Monday 2 November 2015

India’s Alibaba-backed PayTM plots $755m 3-year expansion

PayTM, the Indian payments start-up supported by Alibaba of China, plans to invest Rs50 billion ($755 million; Dh2.8 billion) in an aggressive three-year expansion, as it aims to become India’s largest ecommerce group by revenue.
In September, PayTM completed a second funding round from Alibaba and its online payments affiliate Ant Financial, bringing its total Chinese funding to $680 million. The deal valued PayTM at $2.5 billion, making it one of India’s most valuable start-ups.
PayTM founder Vijay Sharma told the Financial Times he would use the funds to increase sharply the number of merchants selling on its online marketplace — most of whom are small businesses — from about 100,000 today to 1 million by 2018.
The New Delhi-based group also plans to turn its online payments arm into a fully fledged financial services group, having secured a banking licence from the Reserve Bank of India in August, before eventually taking PayTM public, as Alibaba’s billionaire founder Jack Ma did for his own company last year.
“We believe that we’ll be able to bring half a billion Indians into the mainstream of the economy.
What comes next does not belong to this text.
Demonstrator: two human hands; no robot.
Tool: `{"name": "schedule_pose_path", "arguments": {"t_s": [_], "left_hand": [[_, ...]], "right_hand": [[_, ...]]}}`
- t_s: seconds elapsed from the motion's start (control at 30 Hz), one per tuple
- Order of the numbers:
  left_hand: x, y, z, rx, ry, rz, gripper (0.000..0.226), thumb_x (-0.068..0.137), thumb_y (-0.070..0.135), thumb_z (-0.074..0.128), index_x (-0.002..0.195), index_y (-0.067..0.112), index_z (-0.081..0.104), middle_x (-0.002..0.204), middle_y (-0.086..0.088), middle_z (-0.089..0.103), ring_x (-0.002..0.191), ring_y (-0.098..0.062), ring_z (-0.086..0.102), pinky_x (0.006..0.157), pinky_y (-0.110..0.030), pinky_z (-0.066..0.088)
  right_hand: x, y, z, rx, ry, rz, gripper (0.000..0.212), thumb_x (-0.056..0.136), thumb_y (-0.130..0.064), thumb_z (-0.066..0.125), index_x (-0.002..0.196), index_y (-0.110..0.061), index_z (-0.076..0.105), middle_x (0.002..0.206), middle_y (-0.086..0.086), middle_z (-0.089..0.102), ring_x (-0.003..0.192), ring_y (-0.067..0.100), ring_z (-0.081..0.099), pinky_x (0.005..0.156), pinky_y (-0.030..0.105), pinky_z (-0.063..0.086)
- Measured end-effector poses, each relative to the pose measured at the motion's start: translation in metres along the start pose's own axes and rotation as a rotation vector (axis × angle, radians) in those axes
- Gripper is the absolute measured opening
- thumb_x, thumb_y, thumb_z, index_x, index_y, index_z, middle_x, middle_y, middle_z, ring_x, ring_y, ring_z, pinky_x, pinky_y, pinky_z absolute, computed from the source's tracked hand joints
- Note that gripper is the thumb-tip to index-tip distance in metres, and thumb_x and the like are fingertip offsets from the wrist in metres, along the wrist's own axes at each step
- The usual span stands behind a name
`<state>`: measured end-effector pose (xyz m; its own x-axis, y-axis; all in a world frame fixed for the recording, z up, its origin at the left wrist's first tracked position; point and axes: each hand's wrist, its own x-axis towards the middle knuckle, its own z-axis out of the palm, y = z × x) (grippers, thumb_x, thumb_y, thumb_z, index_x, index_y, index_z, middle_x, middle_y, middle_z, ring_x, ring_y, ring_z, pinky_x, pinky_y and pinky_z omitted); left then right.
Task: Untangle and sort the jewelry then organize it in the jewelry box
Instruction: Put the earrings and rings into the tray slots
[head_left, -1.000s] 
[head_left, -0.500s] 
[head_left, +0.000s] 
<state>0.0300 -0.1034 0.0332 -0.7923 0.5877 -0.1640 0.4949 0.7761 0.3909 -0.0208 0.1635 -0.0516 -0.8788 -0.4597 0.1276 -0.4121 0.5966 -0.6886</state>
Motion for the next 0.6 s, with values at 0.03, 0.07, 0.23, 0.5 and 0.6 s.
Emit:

Alibaba have done it in China, and with their help we can do it here,” Sharma said.
“We are talking about a couple more years of 100 per cent or more year-on-year growth, but once this has settled down and become more predictable, we would like to go public,” he added.
Previously a relatively minor participant, Alibaba’s investments catapulted PayTM into what analysts now view as the Big Four companies vying to lead-India’s booming ecommerce sector, alongside US-based Amazon and Indian domestic groups Flipkart and Snapdeal.
PayTM claims annualised income of about $2.4 billion measured by gross merchandise value — a metric favoured by ecommerce groups, which tracks the value of goods sold by merchants using their platforms — making it about the same size as Amazon in India, but smaller than its other two rivals.
Rather than focusing primarily on online retail, however, PayTM plans to follow the approach used by Ma as he built Alibaba into the world’s largest ecommerce business by revenue, developing a mixed business model focusing on mobile sales, payments, and services such as banking and insurance.
Sharma also said that Alibaba, as the group’s only investor, provided his business with a competitive advantage compared with its rivals, which have each raised capital from more than a dozen venture groups.
“We do not have investors seeking an exit, so we can play the long game,” he said. “While these three companies [Amazon, Flipkart and Snapdeal] are fighting over who can sell the most smartphones, we will have a different model.”
As part of its investment drive, PayTM plans to integrate closely with Alibaba, both by bringing Chinese sellers to its Indian customers and helping its own Indian merchants to access global markets through the Chinese group’s sites, such as business-to-business arm Alibaba.com.
“They [Alibaba] want a lot of Indian merchants to sell on the Alibaba platform,” Sharma said. “Jack [Ma] had said that when you find a spice trader from India and give them a new market in India online, and then Alibaba can extend the world market to them, then we will have it sorted.”